Anyway, create histograms for visual inspection:
```{r}
# Change plotting window to accommodate plots arranged into 2 rows and 1 column
par(mfrow = c(2,1))
# Construct the histograms
# 2012
(twenty_twelve = ggplot(sat, aes(x = Test.takers..2012)) +
geom_histogram(fill = "blue", color = "black") +
xlab("Number of test takers 2012"))
# 2013
(twenty_thirteen = ggplot(sat, aes(x = Test.takers..2013)) +
geom_histogram(fill = "goldenrod", color = "black") +
xlab("Number of test takers 2013"))
# arrange in grid
(histograms = plot_grid(twenty_twelve, twenty_thirteen,
labels = c("A)", "B)"),
nrow = 2))
```
## Save histograms
Save histograms to the "figures" folder
```{r}
ggsave("figures/Figure 2 histograms.tiff")
```
## Linear regression
Of the independent variables 1) number of test takers in 2012, 2) percent meeting benchmark in 2012, and 3) number of test takers in 2013, which is best at predicting the percentage of students meeting the benchmark in 2013?
```{r}
model1 = lm(sat$Percent.Meeting.Benchmark..2013 ~ sat$Test.takers..2012 + sat$Percent.Meeting.Benchmark..2012 + sat$Test.takers..2013)
# View coefficients
model1
# View output
summary(model1)
# Save output
sink("output/model1.txt")
print(summary(model1))
sink()
```
Is linear regression an appropriate test for these data?
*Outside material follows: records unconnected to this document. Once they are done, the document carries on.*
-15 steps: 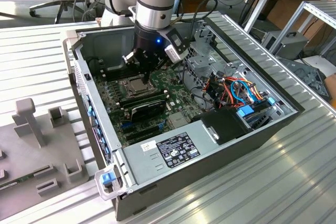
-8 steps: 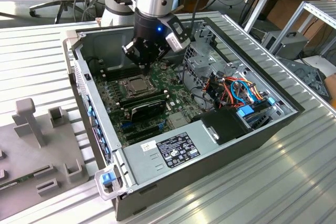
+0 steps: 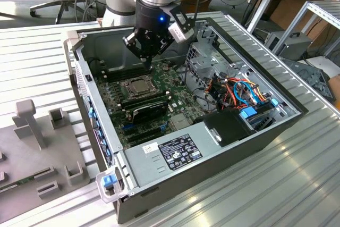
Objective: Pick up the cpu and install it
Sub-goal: 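Install the second cpu locking lever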
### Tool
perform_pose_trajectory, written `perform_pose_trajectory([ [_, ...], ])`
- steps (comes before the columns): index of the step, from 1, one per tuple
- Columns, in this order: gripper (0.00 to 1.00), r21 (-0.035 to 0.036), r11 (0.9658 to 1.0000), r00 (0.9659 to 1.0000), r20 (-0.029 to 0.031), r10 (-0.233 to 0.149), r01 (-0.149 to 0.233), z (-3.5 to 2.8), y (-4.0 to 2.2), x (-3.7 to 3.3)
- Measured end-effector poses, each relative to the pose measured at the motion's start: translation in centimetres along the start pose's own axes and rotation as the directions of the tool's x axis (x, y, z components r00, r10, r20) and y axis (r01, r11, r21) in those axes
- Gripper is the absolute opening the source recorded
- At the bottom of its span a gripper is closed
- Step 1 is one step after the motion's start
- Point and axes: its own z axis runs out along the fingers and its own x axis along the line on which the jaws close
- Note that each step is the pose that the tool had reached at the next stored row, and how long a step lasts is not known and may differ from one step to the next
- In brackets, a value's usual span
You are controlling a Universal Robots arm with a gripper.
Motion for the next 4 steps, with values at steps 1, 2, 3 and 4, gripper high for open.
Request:
perform_pose_trajectory([
  [1, 0.11, 0.0000, 1.0000, 1.0000, 0.0000, 0.000, 0.000, 0.00, 0.01, 0.01],
  [2, 0.11, 0.0000, 1.0000, 1.0000, 0.0000, 0.000, 0.000, 0.00, 0.02, 0.01],
  [3, 0.11, 0.0000, 1.0000, 1.0000, 0.0000, 0.000, 0.000, 0.00, 0.02, 0.01],
  [4, 0.11, 0.0000, 1.0000, 1.0000, -0.0001, 0.000, 0.000, 0.00, 0.02, 0.01],
])
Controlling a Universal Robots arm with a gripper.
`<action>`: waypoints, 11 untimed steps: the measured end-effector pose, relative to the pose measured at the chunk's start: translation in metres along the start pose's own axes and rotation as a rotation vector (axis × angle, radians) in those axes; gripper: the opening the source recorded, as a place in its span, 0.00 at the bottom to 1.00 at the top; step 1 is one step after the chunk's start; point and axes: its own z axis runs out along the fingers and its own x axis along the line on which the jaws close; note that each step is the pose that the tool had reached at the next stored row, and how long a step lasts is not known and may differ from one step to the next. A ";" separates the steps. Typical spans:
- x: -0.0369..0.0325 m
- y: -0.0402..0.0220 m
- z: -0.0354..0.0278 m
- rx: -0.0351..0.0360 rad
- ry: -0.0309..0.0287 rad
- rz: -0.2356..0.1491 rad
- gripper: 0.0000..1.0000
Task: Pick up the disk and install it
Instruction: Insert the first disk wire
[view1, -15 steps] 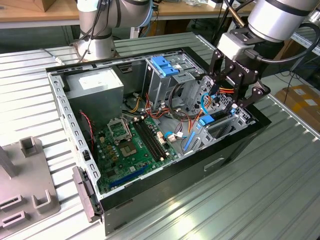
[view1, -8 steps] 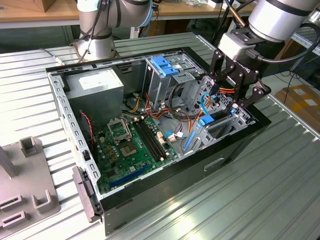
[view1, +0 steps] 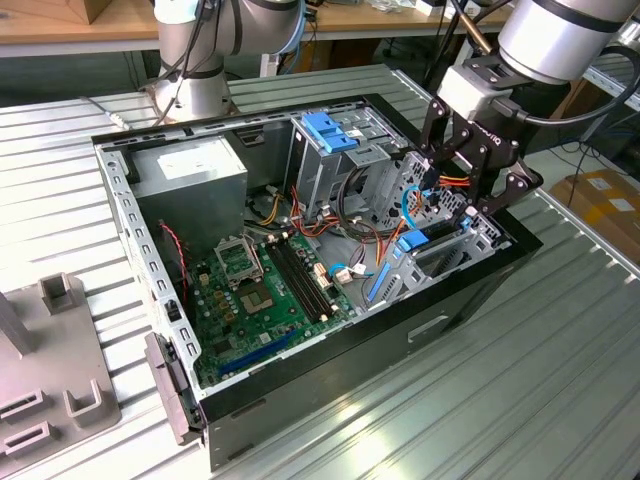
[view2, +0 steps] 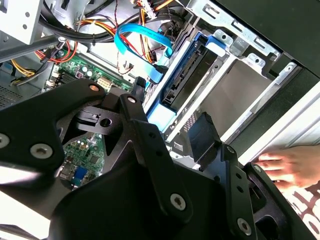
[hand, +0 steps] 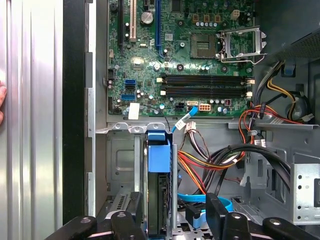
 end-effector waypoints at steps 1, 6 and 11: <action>0.0000 -0.0001 0.0000 0.0000 0.0000 0.000 0.62; 0.0000 -0.0002 0.0000 0.0000 0.0000 0.000 0.62; -0.0004 -0.0042 0.0003 -0.0003 0.0000 0.000 0.62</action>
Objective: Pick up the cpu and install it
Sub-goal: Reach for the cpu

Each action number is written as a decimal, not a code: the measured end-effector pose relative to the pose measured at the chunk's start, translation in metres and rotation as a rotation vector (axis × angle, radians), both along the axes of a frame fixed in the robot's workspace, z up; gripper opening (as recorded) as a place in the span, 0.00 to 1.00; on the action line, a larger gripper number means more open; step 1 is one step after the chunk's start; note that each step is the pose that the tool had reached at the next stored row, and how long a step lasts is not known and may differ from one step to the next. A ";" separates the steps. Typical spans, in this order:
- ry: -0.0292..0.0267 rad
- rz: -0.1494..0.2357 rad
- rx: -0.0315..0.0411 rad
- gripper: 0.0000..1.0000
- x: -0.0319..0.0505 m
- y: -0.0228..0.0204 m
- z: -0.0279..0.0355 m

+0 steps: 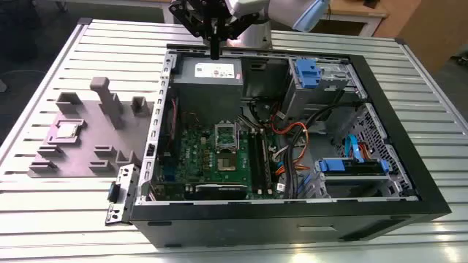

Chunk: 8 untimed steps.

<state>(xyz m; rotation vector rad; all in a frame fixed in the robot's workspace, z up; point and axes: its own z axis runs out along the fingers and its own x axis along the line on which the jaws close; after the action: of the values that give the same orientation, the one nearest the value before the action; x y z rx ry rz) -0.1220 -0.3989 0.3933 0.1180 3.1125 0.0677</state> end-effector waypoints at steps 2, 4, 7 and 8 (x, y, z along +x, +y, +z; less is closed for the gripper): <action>0.0000 0.000 0.0000 0.11 0.0000 0.0000 0.0000; 0.0000 0.000 0.0000 0.11 0.0000 0.0000 0.0000; 0.0000 0.000 -0.0001 0.11 -0.0005 0.0001 0.0000; 0.0000 0.000 0.0000 0.11 -0.0008 0.0000 0.0000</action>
<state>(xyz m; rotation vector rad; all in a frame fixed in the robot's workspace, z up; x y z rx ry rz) -0.1227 -0.3989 0.3933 0.1180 3.1125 0.0676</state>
What are the assumptions of linear regression? How would you find out? Do you need normally distributed data to run linear regression? https://stats.stackexchange.com/questions/75054/how-do-i-perform-a-regression-on-non-normal-data-which-remain-non-normal-when-tr
What other tests might be better suited to answer your questions?